東京昆虫記

東京の自然環境に棲む昆虫たちの生態写真
.My Real Insects Photo Style in Tokyo.

秋のヤゴ調べ

2024年10月09日 | ヤゴ
ここは7月にカトリヤンマの棲家の記事で掲載した水辺環境。その時よりもだいぶ減水が見られ晩秋には渇水に至るシステム。渇水する前が最大のチャンスで、この時期は何が捕れるのか調査を楽しんだ。

Nikon D810+AF-S Nikkor 20mm f/1.8G ED
水深が浅い溜まりを網でガサガサ。すると...


Nikon D810+AF-S Micro NIKKOR 60mm f/2.8G ED
ギンヤンマのヤゴの天下。その他の水生昆虫はマツモムシ、キベリヒメクロゲンゴロウ。それと、どう言う経路で侵入するのかが気になる、ここでは珍しいアメリカザリガニの幼体も。1匹でもアメリカザリガニがいたら生息数は100匹以上と言う説があるけれど、それは残念な都心部の公園池。ここに今100匹以上いるのはギンヤンマのヤゴ。
また、ギンヤンマの終齢幼虫ならこのサイズのアメリカザリガニを捕食できるはず。本当にギンヤンマのヤゴがアメリカザリガニを食べるのかを見たいので実験用に持ち帰った。

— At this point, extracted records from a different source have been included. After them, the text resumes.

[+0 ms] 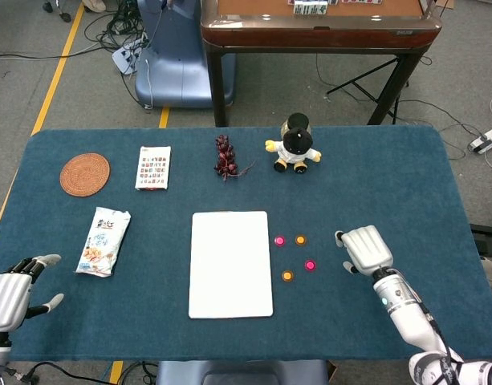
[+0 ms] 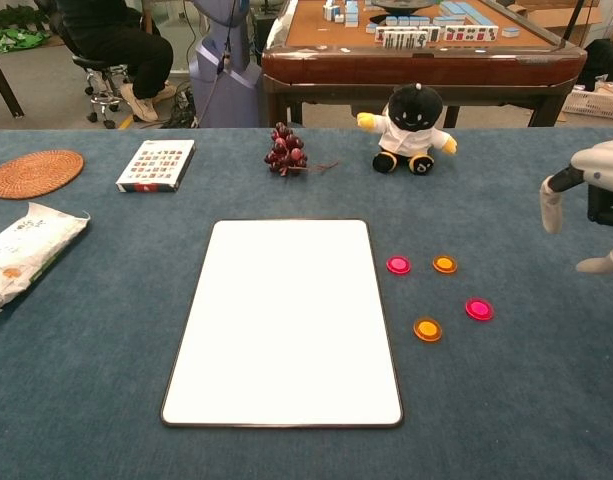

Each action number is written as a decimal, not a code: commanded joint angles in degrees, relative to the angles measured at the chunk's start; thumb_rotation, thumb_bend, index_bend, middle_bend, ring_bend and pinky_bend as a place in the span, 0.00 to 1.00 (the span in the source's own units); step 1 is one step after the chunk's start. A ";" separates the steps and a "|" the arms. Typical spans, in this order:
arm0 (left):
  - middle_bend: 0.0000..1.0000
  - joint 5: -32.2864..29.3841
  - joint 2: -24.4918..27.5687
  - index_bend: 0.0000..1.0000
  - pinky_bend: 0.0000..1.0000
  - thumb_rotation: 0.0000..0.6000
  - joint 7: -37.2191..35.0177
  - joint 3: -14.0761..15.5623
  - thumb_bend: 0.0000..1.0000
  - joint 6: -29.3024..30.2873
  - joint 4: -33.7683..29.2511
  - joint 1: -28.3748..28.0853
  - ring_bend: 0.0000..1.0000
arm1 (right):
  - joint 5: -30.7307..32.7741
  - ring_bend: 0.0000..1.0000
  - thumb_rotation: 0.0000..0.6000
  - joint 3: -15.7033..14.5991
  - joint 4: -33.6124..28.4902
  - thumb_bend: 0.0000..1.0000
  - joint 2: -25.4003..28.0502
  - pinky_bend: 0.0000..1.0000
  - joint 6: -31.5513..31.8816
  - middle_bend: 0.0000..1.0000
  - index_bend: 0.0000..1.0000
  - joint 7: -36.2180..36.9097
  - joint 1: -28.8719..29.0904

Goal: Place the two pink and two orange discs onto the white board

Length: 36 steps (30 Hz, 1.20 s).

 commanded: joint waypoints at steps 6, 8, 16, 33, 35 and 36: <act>0.38 -0.18 0.31 0.35 0.48 1.00 -0.52 -0.14 0.16 0.23 -0.05 0.13 0.34 | 5.41 1.00 1.00 -1.40 3.16 0.15 -4.81 1.00 -2.73 1.00 0.44 -3.95 3.88; 0.38 -0.25 0.36 0.35 0.48 1.00 -0.63 -0.17 0.16 0.23 -0.06 0.14 0.34 | 6.14 1.00 1.00 -1.74 4.11 0.15 -5.85 1.00 -3.17 1.00 0.44 -4.17 4.51; 0.38 -0.42 0.63 0.35 0.48 1.00 -1.37 -0.31 0.17 0.35 -0.04 0.22 0.34 | 7.42 1.00 1.00 -3.08 8.31 0.15 -10.31 1.00 -4.30 1.00 0.44 -3.83 6.61; 0.38 -0.24 0.99 0.35 0.48 1.00 -2.01 -0.34 0.16 0.72 -0.22 0.39 0.34 | 11.26 1.00 1.00 -3.77 10.49 0.16 -13.94 1.00 -4.88 1.00 0.44 -5.38 10.78; 0.38 -0.19 1.01 0.35 0.48 1.00 -1.99 -0.33 0.16 0.74 -0.26 0.40 0.34 | 11.92 1.00 1.00 -3.85 10.68 0.17 -14.13 1.00 -4.98 1.00 0.44 -5.54 11.22; 0.38 -0.16 1.01 0.35 0.48 1.00 -1.97 -0.32 0.16 0.76 -0.27 0.41 0.34 | 12.25 1.00 1.00 -3.89 10.77 0.17 -14.21 1.00 -5.02 1.00 0.44 -5.65 11.42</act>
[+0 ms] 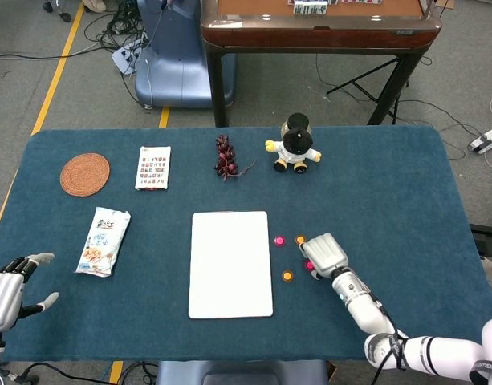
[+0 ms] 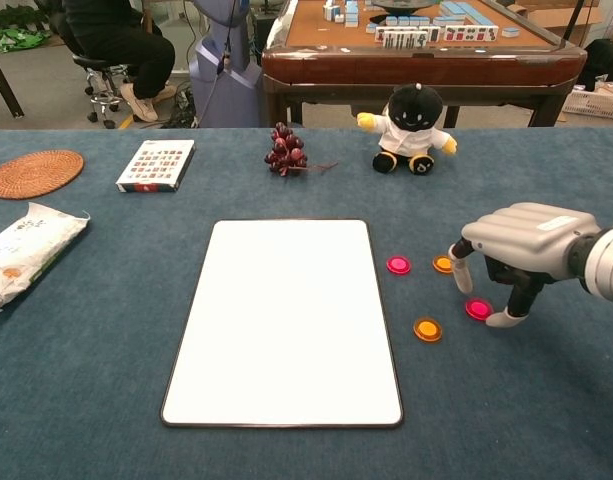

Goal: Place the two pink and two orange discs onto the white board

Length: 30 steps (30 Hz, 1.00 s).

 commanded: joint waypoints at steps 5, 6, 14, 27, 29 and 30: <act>0.38 0.10 0.05 0.35 0.48 1.00 -0.02 0.04 0.16 0.07 -0.10 0.04 0.34 | 2.18 1.00 1.00 -0.38 0.73 0.17 -0.72 1.00 -0.25 1.00 0.44 -0.54 1.35; 0.38 0.11 0.07 0.35 0.48 1.00 -0.07 0.04 0.16 0.06 -0.11 0.05 0.34 | 2.40 1.00 1.00 -0.45 0.83 0.17 -0.81 1.00 -0.28 1.00 0.44 -0.54 1.49; 0.38 0.16 0.15 0.35 0.48 1.00 -0.07 0.06 0.17 0.12 -0.18 0.09 0.34 | 3.09 1.00 1.00 -1.23 1.24 0.17 -1.23 1.00 -0.13 1.00 0.44 -0.18 2.35; 0.38 0.36 0.04 0.35 0.48 1.00 0.32 0.20 0.16 -0.01 -0.23 0.08 0.34 | 3.30 1.00 1.00 -2.22 0.55 0.17 -0.40 1.00 0.96 1.00 0.44 0.60 2.77; 0.38 0.35 -0.01 0.35 0.48 1.00 0.42 0.21 0.16 -0.07 -0.20 0.06 0.34 | 3.50 1.00 1.00 -2.28 0.73 0.17 -0.51 1.00 0.88 1.00 0.44 0.73 2.92; 0.38 0.34 -0.02 0.35 0.48 1.00 0.44 0.22 0.16 -0.08 -0.21 0.06 0.34 | 3.59 1.00 1.00 -2.31 0.85 0.17 -0.57 1.00 0.82 1.00 0.44 0.78 2.99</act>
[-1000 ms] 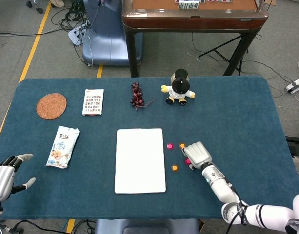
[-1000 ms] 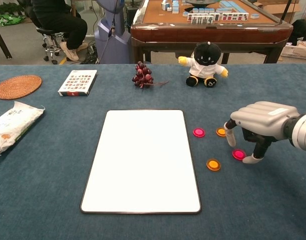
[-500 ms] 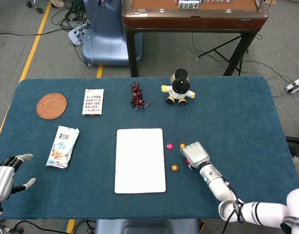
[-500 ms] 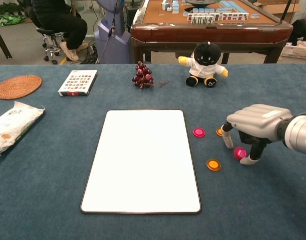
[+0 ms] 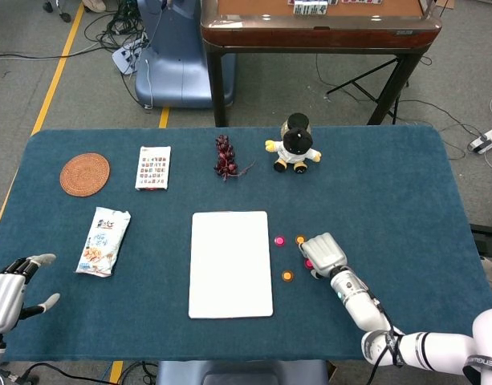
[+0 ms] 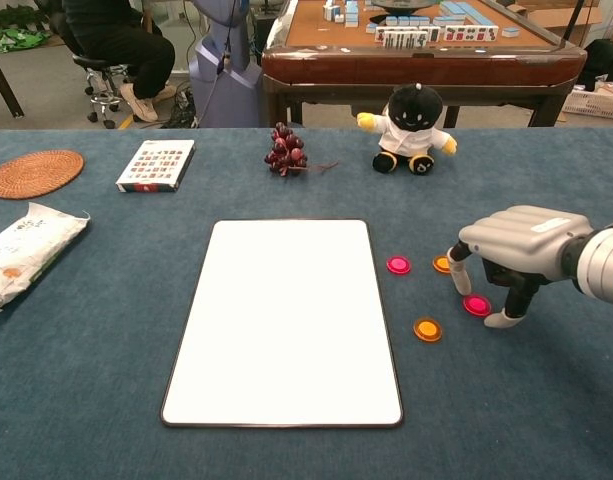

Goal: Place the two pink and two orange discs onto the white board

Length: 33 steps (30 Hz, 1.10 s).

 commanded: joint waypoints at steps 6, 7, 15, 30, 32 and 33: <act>0.38 -0.04 0.02 0.35 0.48 1.00 -0.09 -0.01 0.16 0.00 -0.02 0.01 0.34 | 0.62 1.00 1.00 -0.19 0.85 0.20 -0.56 1.00 -0.42 1.00 0.44 0.35 0.60; 0.38 -0.02 0.04 0.35 0.48 1.00 -0.10 -0.01 0.16 0.03 -0.02 0.03 0.34 | 0.71 1.00 1.00 -0.20 0.89 0.22 -0.58 1.00 -0.45 1.00 0.44 0.38 0.67; 0.38 -0.02 0.08 0.35 0.48 1.00 -0.16 -0.03 0.16 0.08 -0.06 0.05 0.34 | 1.44 1.00 1.00 -0.33 0.44 0.29 -0.51 1.00 -0.36 1.00 0.49 0.41 1.21; 0.38 -0.40 0.01 0.35 0.48 1.00 -0.09 -0.19 0.16 0.03 0.04 0.08 0.34 | -0.55 1.00 1.00 0.31 -8.19 0.30 3.04 1.00 1.93 1.00 0.52 -0.84 2.90; 0.38 -0.54 -0.01 0.35 0.48 1.00 0.02 -0.24 0.16 -0.03 0.09 0.07 0.34 | -0.52 1.00 1.00 0.72 -9.69 0.30 3.03 1.00 2.40 1.00 0.52 -1.91 3.66; 0.38 -0.58 -0.03 0.35 0.48 1.00 0.06 -0.23 0.16 -0.11 0.10 0.05 0.34 | -0.42 1.00 1.00 0.90 -10.30 0.30 2.99 1.00 2.56 1.00 0.52 -2.43 4.02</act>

これだけ多数のヤゴが生息しているのであれば、希少な水生昆虫がいても不思議では無いと思い、
もう一箇所、似たような環境下で気になっていた水辺に入ってガサガサした。すると、お!いた。

ミズカマキリとギンヤンマの終齢幼虫

Nikon D810+AF-S Micro NIKKOR 60mm f/2.8G ED
比較用にギンヤンマの終齢幼虫を入れたけれどヤゴ以外で大型の水生昆虫のミズカマキリに出会えるとは最高に嬉しい。ミズカマキリが生息すると言う事は近縁種のタイコウチ、コオイムシ、東京都絶滅とされているタガメの可能性にも期待できるかも知れない。雨でも来た甲斐あり。冬場に水が無くなる事により外来種の繁殖が断たれる。そんな数少ない水辺こそが在来水生昆虫の棲家。ただ、彼らの外敵は水中に棲む外来種だけでは無い。

野生動物の足跡

Nikon D810+AF-S Micro NIKKOR 60mm f/2.8G ED
岸辺には渇水を待ち望んでいる魔の手の存在あり。アライグマやイタチ等の野生動物の足跡が点在していた。飛翔移動可能なミズカマキリ、キベリヒメクロゲンゴロウ、マツモムシ以外のヤゴ達の運命は...残念ながら野鳥や雑食性野生動物の餌食になってしまうだろう。助けてあげたいけれど、自然の摂理に手出ししてはいけない。

※ フィールドでヤゴを撮影する場合は予め白いトレーとペットボトルに水道水を入れ持参して使用しているが、ここは水質がクリアだったので水辺の水を使用した。トレーに入ったゴミはスポイトで取り除いている。また、晴れているとトレーの周りとヤゴの下に影が多く出てしまい映えないので、天気が悪い日の楽しみにしている。